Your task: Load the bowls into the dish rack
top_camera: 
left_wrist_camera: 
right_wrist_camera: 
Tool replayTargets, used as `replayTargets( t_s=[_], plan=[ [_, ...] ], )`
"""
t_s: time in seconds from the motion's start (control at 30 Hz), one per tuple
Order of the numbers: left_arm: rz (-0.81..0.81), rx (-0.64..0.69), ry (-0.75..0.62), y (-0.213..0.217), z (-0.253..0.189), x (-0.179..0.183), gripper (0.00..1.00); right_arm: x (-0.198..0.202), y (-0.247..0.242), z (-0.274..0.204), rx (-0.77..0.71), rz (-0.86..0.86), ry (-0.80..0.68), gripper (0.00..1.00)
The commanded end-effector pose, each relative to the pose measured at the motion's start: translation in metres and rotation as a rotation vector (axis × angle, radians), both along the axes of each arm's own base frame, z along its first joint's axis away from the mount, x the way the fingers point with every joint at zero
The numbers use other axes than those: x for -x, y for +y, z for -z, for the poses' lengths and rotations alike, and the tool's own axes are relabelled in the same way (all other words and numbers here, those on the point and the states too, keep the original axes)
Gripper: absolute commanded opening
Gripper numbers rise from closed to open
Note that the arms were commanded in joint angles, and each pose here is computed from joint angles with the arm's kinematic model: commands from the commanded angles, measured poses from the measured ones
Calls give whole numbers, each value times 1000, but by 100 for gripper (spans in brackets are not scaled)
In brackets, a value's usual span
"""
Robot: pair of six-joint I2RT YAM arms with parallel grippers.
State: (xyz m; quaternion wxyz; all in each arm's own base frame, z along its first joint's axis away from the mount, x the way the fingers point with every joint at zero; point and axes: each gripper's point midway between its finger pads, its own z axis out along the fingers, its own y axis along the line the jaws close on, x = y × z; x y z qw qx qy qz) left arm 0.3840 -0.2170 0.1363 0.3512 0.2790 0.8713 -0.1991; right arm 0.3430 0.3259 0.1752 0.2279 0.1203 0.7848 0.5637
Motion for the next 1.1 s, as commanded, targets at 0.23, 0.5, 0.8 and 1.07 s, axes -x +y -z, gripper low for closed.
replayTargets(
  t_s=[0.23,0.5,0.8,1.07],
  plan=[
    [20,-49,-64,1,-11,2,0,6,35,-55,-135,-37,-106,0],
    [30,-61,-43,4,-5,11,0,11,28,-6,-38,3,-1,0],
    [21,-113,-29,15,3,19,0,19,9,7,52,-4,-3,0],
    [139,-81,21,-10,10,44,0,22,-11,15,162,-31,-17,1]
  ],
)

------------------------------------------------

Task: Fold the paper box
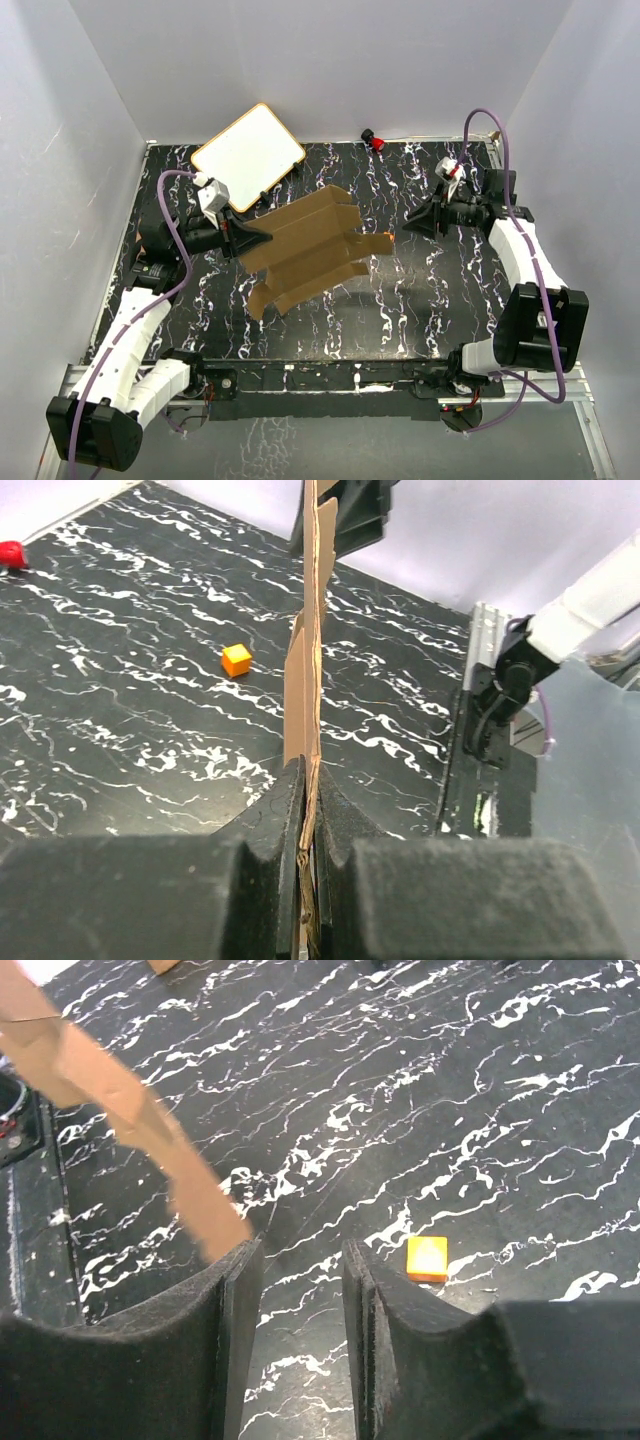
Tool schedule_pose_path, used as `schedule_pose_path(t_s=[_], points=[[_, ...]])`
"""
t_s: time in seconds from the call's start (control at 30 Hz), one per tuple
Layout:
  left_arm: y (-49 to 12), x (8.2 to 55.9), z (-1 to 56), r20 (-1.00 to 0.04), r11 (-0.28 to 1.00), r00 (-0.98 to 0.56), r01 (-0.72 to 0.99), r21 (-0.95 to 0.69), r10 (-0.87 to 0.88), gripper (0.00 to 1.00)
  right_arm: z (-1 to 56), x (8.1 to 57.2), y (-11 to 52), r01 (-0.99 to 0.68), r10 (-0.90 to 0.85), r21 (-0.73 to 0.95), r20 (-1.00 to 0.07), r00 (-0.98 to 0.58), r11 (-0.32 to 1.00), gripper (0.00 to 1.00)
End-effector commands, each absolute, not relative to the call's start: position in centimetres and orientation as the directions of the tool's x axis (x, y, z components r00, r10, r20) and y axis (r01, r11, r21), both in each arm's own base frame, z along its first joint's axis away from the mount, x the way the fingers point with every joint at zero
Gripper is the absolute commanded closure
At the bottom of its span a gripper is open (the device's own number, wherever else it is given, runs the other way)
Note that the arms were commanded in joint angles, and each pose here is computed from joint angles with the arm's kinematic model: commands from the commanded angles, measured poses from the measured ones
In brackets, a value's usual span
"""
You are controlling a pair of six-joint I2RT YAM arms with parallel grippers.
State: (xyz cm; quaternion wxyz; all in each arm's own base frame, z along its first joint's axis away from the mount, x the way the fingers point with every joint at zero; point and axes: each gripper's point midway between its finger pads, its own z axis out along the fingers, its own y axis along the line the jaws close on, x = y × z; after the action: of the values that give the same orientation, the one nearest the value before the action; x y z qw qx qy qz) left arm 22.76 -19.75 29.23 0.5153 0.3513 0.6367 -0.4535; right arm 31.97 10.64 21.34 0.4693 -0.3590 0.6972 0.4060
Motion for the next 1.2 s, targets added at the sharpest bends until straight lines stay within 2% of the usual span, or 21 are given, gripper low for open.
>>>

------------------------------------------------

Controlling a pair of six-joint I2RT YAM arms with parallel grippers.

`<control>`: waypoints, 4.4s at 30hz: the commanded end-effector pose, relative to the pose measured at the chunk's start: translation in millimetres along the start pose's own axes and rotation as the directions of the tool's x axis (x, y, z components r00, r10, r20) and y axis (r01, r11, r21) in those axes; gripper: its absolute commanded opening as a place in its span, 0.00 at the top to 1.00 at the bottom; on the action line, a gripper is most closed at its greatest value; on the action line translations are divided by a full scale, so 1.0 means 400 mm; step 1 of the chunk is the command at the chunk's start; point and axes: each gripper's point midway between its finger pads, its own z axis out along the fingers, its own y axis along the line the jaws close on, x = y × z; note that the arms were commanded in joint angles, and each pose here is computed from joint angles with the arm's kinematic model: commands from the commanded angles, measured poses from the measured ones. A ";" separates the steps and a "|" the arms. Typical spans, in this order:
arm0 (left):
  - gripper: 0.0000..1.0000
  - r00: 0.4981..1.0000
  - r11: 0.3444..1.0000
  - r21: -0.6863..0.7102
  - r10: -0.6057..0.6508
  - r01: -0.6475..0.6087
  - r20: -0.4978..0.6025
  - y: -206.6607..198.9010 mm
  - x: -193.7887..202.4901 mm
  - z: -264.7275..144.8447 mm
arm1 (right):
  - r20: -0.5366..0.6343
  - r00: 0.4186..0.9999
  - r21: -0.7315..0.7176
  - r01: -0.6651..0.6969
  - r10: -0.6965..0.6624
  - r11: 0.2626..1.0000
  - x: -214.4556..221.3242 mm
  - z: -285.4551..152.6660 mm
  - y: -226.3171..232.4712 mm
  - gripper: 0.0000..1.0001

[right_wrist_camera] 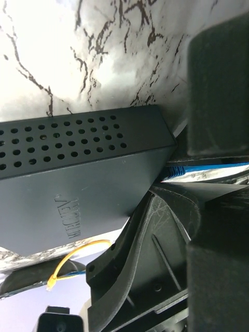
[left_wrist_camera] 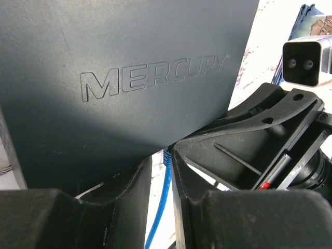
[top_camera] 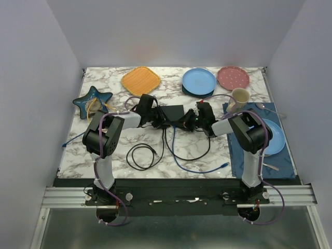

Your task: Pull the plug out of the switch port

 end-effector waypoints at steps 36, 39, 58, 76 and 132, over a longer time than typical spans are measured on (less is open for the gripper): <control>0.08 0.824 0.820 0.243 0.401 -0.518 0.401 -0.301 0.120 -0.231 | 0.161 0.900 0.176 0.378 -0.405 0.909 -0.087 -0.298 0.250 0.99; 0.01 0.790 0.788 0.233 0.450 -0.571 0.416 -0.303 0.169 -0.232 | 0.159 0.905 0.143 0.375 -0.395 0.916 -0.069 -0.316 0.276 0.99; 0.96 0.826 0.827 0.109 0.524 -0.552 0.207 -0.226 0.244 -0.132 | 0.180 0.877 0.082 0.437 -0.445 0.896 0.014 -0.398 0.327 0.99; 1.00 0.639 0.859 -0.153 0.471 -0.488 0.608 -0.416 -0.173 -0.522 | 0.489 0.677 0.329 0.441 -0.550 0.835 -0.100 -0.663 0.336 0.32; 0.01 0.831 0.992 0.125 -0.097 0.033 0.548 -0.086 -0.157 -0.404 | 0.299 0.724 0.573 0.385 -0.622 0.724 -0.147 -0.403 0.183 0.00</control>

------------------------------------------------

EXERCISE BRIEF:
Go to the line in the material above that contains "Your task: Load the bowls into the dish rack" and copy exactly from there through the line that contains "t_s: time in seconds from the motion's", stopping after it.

WRITTEN RESPONSE:
Your task: Load the bowls into the dish rack
top_camera: 
left_wrist_camera: 
right_wrist_camera: 
Tool replayTargets, used as `replayTargets( t_s=[_], plan=[ [_, ...] ], )`
"""
t_s: time in seconds from the motion's start (control at 30 Hz), one per tuple

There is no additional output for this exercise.